AIM OF THE EXERCISE »
Beginning at the line that includes "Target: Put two", print each remaining line of the data word for word. Output nothing else.

[Data excerpts]

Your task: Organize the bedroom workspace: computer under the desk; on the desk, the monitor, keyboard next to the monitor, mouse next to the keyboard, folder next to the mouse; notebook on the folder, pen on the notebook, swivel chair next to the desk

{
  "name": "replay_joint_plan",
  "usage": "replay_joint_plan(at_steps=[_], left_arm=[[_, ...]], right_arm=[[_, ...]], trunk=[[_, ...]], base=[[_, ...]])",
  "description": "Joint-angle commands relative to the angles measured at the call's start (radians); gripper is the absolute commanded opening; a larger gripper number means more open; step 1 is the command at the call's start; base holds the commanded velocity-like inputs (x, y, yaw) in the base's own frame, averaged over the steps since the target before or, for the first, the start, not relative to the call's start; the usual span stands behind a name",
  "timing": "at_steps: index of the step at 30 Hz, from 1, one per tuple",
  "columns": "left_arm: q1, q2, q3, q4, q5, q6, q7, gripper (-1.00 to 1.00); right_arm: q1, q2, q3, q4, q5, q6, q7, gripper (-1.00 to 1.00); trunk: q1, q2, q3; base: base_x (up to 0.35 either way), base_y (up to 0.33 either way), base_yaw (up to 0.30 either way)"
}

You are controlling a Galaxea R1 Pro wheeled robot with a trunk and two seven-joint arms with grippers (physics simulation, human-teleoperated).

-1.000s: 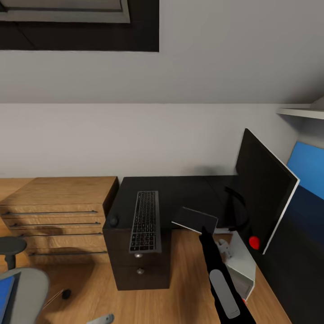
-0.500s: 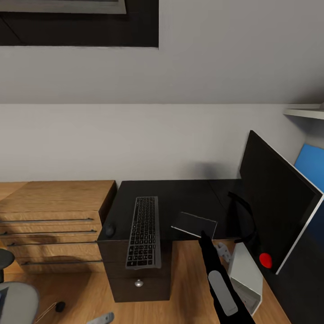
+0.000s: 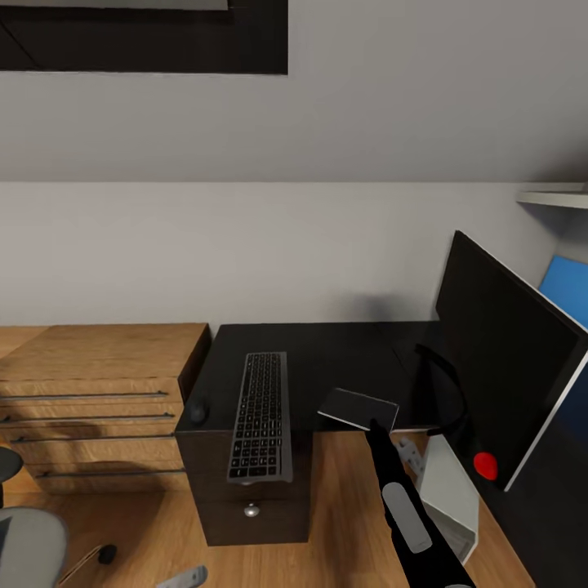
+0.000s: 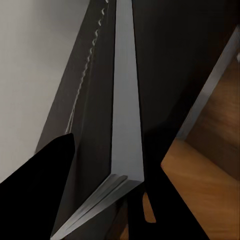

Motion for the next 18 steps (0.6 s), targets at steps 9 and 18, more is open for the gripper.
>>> replay_joint_plan(at_steps=[9, 18], left_arm=[[0.0, 0.0, -0.003, -0.001, 0.006, 0.004, 0.007, 1.0], [0.0, -0.001, -0.003, -0.001, 0.006, 0.004, 0.007, 1.0]], right_arm=[[-0.001, 0.0, -0.001, 0.0, -0.009, -0.002, 0.001, -1.0], [-0.001, 0.0, -0.001, 0.0, -0.009, -0.002, 0.001, -1.0]], trunk=[[0.035, -0.064, -0.029], [0.069, -0.127, -0.057]], base=[[0.0, 0.0, 0.0], [0.0, 0.0, 0.0]])
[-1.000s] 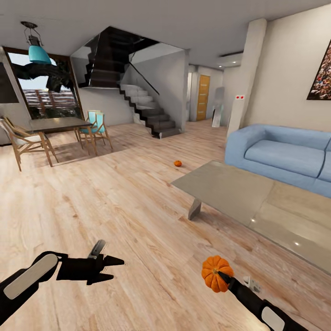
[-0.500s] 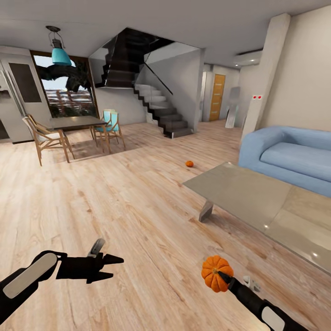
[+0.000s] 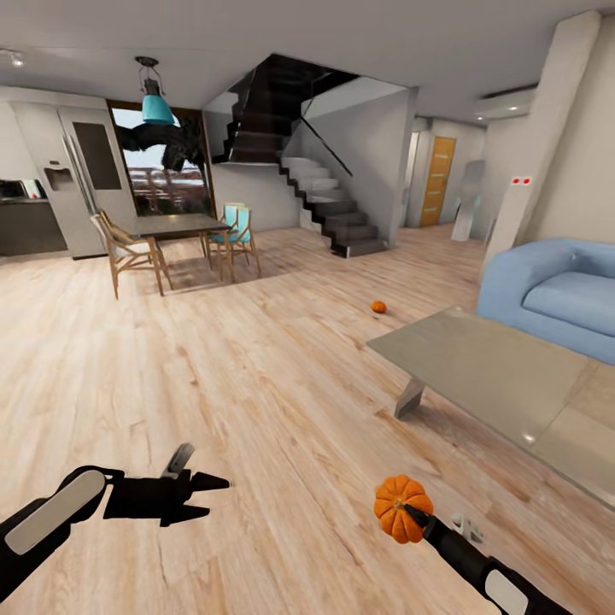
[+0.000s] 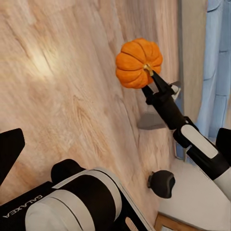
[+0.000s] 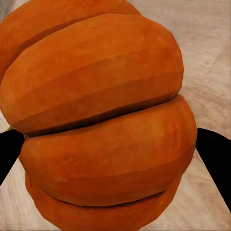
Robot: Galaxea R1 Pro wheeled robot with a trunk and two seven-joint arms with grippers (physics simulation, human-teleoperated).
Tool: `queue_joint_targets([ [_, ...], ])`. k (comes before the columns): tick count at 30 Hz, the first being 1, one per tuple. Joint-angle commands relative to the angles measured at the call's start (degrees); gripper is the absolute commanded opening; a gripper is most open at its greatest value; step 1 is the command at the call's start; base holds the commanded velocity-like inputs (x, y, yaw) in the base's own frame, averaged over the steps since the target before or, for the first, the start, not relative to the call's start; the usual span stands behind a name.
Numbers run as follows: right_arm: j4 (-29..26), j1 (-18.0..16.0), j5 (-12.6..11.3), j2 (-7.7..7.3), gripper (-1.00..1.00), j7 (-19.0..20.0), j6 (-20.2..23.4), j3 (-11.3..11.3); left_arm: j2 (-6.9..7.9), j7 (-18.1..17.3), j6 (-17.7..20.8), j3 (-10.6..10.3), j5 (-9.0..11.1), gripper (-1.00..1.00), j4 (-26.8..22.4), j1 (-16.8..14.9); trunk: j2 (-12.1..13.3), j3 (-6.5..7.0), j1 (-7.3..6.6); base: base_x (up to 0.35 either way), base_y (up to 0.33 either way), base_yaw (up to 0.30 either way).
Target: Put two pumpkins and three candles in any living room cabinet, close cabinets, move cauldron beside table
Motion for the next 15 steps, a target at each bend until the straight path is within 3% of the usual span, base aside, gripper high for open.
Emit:
queue_joint_targets([
  [1,-0.04,-0.02,-0.64,-0.05,-1.00,0.13,0.19,0.22,0.05,-0.55,-0.03,-0.14,-0.41,1.00,0.09,-0.10,-0.03,-0.05,-0.01,0.000,0.000,0.290],
  [7,-0.04,-0.02,-0.65,-0.05,-1.00,0.13,0.19,0.22,0.00,-0.88,-0.03,1.00,-0.10,1.00,3.43,-0.10,-0.03,-0.05,-0.01,0.000,0.000,0.290],
  [15,-0.04,-0.02,-0.66,-0.05,-1.00,0.08,0.11,0.26,0.06,-1.02,-0.03,1.31,-0.11,1.00,3.92,-0.10,-0.03,-0.05,-0.01,0.000,0.000,0.290],
])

WRITTEN SOLUTION »
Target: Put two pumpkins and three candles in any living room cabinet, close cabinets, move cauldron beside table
Motion for the next 15 steps, a target at each bend until the straight path is within 3% of the usual span, base aside, gripper high for open.
Emit:
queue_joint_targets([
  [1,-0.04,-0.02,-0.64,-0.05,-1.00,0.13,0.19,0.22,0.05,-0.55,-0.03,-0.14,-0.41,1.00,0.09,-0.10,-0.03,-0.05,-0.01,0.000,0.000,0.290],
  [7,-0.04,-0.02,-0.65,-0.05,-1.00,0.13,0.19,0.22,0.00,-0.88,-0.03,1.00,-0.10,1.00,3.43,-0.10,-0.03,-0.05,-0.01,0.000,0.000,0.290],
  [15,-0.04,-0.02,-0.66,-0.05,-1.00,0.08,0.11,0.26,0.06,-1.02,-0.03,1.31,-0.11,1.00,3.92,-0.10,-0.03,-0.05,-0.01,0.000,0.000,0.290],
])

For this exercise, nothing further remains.